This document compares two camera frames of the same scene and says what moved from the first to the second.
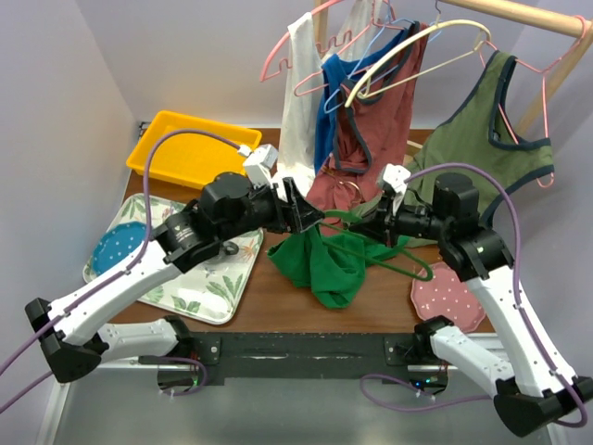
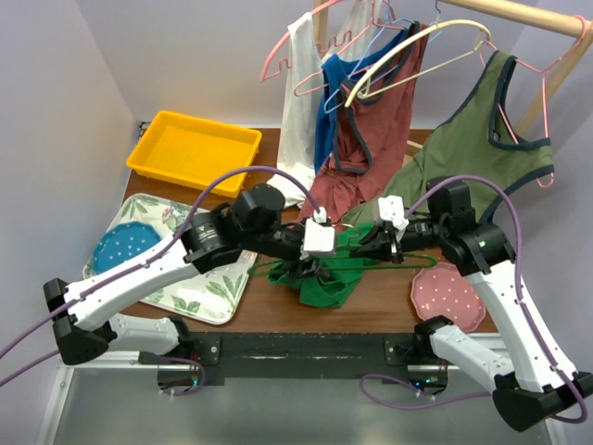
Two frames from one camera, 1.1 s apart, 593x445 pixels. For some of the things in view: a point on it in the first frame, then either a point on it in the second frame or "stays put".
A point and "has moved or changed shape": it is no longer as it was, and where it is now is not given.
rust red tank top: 372,121 stays put
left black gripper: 307,214 to 299,267
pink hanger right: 481,57 stays put
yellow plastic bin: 190,159 stays put
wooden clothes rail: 579,28 stays put
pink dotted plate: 446,295 stays put
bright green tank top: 334,269 has moved or changed shape
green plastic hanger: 347,216 to 268,268
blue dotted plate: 118,242 stays put

## Problem requirements
Filter the data, keeping only the lines that contain "pink".

## Exercise solution
pink hanger right: 481,57 stays put
pink dotted plate: 446,295 stays put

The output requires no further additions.